■ What to work on ■
The lines that make up this material should each be returned exactly.

----

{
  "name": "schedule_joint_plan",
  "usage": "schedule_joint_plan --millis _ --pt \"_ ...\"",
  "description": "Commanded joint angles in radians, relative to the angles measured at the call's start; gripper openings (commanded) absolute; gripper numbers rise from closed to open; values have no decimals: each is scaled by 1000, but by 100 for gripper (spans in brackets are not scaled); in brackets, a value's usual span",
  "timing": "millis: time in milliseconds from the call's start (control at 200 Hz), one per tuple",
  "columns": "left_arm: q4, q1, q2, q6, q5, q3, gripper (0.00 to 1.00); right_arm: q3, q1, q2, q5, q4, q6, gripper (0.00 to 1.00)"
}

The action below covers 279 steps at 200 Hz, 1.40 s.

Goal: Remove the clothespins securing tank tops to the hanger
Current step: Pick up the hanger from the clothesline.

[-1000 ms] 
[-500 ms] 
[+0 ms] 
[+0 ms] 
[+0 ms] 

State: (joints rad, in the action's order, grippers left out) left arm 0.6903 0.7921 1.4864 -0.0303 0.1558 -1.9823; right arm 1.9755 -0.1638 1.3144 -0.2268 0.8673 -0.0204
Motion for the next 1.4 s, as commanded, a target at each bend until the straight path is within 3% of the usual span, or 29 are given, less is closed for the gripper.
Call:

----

■ Solved exercise ■
{
  "name": "schedule_joint_plan",
  "usage": "schedule_joint_plan --millis _ --pt \"_ ...\"",
  "description": "Commanded joint angles in radians, relative to the angles measured at the call's start; gripper openings (commanded) absolute; gripper numbers rise from closed to open; values have no decimals: each is scaled by 1000, but by 100 for gripper (spans in brackets are not scaled); in brackets, a value's usual span",
  "timing": "millis: time in milliseconds from the call's start (control at 200 Hz), one per tuple",
  "columns": "left_arm: q4, q1, q2, q6, q5, q3, gripper (0.00 to 1.00); right_arm: q3, q1, q2, q5, q4, q6, gripper (0.00 to 1.00)"
}

The action below covers 279 steps at 200 Hz, 1.40 s.

Goal: Remove the clothespins securing tank tops to the hanger
Current step: Pick up the hanger from the clothesline.

[-1000 ms] 
[-500 ms] 
[+0 ms] 
[+0 ms] 
[+0 ms] 

State: (joints rad, in the action's order, grippers left out) left arm 0.6903 0.7921 1.4864 -0.0303 0.1558 -1.9823; right arm 1.9755 -0.1638 1.3144 -0.2268 0.8673 -0.0204
Motion for the next 1.4 s, as commanded, a target at each bend until the straight path is within 3% of the usual span, or 29 are given, less is closed for the gripper.
Call:

The output contains the complete answer to the exercise.